5 September

Quiet Hour. The Healing Sound Of Silence

by Jon Katz

In silence, Wrote Thomas Merton, God ceases to be an object and becomes an experience. Today, I felt that when Maria and I sat out by the pasture and read alongside one another for more than an hour.

Neither of us spoke, and the silence was healing, calming, and nourishing. It is always a surprise to me to feel so much love in silence.

In a world of never-ending noise, confusion, and conflict there must be times and places of silence, inner discipline, and peace.

In silence, love and perspective can blossom. In our culture, loud noises and emotions are everywhere. I picture myself taking the earphones out and listening to the sounds of life.

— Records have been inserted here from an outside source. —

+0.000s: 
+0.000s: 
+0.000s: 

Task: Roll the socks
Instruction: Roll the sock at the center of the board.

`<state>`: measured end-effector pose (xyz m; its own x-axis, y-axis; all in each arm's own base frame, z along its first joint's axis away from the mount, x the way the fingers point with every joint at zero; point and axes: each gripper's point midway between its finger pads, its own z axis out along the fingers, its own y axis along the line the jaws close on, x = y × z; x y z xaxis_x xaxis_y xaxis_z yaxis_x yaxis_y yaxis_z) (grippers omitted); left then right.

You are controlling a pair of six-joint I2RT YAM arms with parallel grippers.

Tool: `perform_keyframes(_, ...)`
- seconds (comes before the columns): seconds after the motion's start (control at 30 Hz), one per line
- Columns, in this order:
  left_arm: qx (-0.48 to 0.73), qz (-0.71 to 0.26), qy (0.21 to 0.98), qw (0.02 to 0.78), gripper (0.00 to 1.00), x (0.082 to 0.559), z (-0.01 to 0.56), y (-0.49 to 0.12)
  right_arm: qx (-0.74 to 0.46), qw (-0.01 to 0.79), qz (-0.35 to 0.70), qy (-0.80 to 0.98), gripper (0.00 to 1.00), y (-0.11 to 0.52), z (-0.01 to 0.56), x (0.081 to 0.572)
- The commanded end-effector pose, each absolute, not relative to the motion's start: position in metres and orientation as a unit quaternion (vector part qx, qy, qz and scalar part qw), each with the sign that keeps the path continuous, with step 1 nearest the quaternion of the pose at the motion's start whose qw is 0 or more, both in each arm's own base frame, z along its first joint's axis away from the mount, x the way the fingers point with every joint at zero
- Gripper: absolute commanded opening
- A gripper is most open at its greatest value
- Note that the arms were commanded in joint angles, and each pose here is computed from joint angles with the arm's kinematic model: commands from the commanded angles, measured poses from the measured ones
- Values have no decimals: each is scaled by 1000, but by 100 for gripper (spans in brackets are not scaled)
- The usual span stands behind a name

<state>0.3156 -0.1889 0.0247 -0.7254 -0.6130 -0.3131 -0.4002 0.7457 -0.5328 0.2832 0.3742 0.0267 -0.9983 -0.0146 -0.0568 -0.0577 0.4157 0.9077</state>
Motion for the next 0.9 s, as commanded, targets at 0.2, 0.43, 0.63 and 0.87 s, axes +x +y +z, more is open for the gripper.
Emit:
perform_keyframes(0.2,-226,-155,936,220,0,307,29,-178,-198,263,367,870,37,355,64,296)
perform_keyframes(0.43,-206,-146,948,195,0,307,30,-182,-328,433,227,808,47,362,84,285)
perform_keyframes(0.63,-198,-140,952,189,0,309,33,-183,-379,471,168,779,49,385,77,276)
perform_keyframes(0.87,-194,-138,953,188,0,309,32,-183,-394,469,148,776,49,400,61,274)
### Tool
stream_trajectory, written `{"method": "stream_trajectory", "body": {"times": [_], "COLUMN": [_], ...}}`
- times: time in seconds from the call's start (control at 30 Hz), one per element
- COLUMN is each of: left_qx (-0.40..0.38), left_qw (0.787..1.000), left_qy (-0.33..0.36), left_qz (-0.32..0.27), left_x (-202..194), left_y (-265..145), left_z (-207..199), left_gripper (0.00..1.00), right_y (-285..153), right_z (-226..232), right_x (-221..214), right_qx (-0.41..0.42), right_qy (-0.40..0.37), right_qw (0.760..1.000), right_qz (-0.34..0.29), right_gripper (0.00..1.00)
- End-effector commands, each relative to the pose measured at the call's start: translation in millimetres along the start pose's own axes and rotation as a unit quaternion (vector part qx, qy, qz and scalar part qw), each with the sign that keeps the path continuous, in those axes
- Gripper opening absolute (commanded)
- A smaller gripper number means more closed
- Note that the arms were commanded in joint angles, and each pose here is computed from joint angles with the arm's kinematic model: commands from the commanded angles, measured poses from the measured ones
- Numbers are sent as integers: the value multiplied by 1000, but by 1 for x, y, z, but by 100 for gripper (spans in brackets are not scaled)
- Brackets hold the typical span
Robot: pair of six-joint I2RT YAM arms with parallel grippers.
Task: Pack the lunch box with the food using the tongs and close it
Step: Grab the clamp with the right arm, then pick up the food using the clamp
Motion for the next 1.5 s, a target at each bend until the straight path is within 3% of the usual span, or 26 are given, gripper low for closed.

I’m always surprised by the things I hear when I am silent, and there are no humans around.

The world of men has forgotten the joys of silence, writes Merton, “ the peace of solitude, which is necessary, to some extent, for the fullness of human living. Man cannot be happy for long unless he is in contact with the springs of spiritual life, hidden in the depths of his own soul. If man is exiled constantly from his own home, locked out of his spiritual solitude, he ceases to be a true person.”

I  read this powerful passage when I wrote Running To The Mountain twenty years ago. I was locked out of my spiritual solitude and had ceased to be a true person.

I bought a cabin in upstate New York; my only companions were two Yellow Labs, Julius and Stanley. I found myself there in silence and solitude.

I believe it is easy to lose myself in all of the anger, conflict and confusion banging on my dogs, shaking my soul.

There is often greater comfort and wisdom in the substance of silence than in answer to our questions.

When I slip into silence, I am liberated, no longer involved in the dissection and measurement of life, but instead in the joy of its living.  I can discover my own kind of prayer in which there is no distraction, no anger, no argument, no fear.

Silence is a prayer; I’m going to treat myself to more this weekend and heal from the noises outside, today I found my spiritual solitude.